Having focused specifically on the Europass CV template, let’s talk more generally now about the “European CV format” — not necessarily Europass. How do European CVs differ overall from their counterparts elsewhere in the world?
If you’re accustomed to standards for resume design in North America, there are some differences to be aware of in Europe.
First, to clear up one confusing point: What Americans and Canadians call a resume is called a curriculum vitae, or CV for short, in Europe. This is typically a one-page document with a job seeker’s contact info, employment history, education and skills. So with minor differences, what’s called a CV in Europe and a resume in North America usually refers to the exact same thing.
However, there’s also such a thing in North America and elsewhere as an “academic CV,” sometimes called a “long-form CV.” This is a multi-page document used in academic settings to list scholarly achievements, publications, fellowships, grants, research experience and so forth.
Outside academia, medicine and certain scientific fields, most people never have to prepare an academic CV. For more information on the long-form academic CV, consult our article on “Resume vs. curriculum vitae (CV): What’s the difference?”
But what we want to address here are the minor differences between “ordinary” European CVs and North American resumes.
For example, it’s more common in Europe than in North America to include a photo of the applicant. (However, photos on CVs are uncommon in the United Kingdom.)
In some countries, there’s a philosophy that job applicants’ looks should not influence their employability, hence the tendency to omit photos.
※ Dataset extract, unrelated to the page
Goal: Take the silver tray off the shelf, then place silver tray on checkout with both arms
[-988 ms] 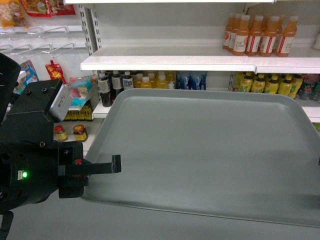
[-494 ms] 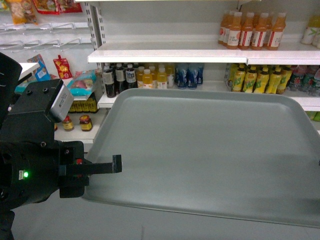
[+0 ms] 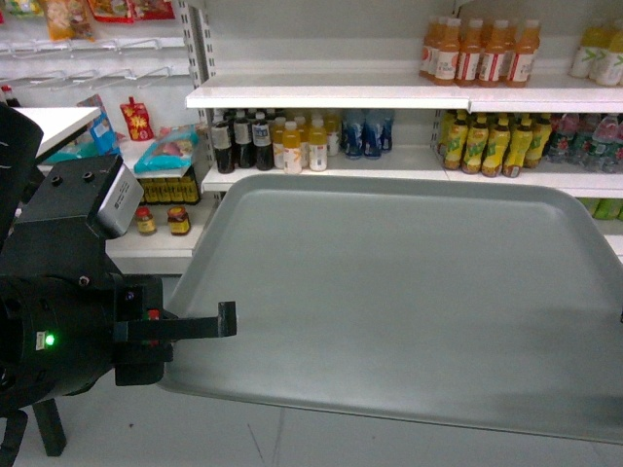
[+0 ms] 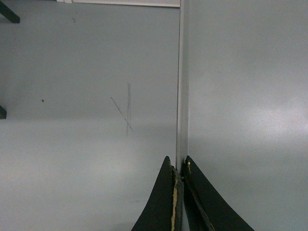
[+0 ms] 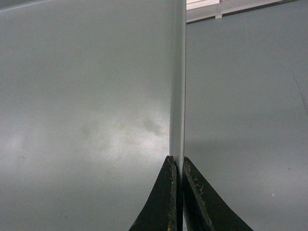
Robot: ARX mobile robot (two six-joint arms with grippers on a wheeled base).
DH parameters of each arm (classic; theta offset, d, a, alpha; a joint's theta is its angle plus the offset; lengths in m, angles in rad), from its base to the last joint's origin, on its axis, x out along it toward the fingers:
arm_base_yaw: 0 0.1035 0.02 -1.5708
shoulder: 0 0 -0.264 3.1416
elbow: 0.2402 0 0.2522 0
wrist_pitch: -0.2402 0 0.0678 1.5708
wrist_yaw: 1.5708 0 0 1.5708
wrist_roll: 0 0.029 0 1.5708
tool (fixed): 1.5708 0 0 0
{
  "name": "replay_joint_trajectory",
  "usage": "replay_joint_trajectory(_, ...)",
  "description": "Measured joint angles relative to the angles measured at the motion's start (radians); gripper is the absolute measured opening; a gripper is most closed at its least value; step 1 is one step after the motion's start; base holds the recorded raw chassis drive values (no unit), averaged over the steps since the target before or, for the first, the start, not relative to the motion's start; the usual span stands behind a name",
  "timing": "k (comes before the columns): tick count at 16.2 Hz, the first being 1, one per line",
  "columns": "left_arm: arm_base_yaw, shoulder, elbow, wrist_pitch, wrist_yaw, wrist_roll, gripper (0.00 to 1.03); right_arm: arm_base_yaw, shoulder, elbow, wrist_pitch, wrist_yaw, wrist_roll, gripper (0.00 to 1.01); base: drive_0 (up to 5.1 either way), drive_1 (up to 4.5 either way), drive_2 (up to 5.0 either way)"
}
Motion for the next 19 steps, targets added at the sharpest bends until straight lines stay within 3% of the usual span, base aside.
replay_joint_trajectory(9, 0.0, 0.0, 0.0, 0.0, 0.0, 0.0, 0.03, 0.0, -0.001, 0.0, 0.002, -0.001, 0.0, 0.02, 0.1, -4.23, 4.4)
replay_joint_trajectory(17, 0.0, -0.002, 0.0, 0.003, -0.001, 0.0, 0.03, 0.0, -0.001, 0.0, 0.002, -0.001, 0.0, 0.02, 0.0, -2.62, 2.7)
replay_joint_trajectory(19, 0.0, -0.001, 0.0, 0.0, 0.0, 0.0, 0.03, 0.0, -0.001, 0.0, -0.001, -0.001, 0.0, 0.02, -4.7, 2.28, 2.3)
In other countries, it’s seen as harmless to include a photo of the applicant in a page that’s all about that person.
The United States has strict rules against discrimination on the basis of gender, age or national origin, which is why American resumes will rarely specify the applicants’ gender, birthdate, nationality or other personal data. European countries generally have the same anti-discrimination rules, yet it’s not uncommon at all to include gender, birthdate or nationality on a CV.
European employers may also be accustomed to CVs that are longer than one page, although the golden standard in North America is not to exceed one page except in unusual circumstances (such as senior management positions). But trust us on this: a busy European hiring manager who receives a one-page CV will never complain that it isn’t long enough! On the contrary, they will look more favorably on your candidacy for not wasting their time.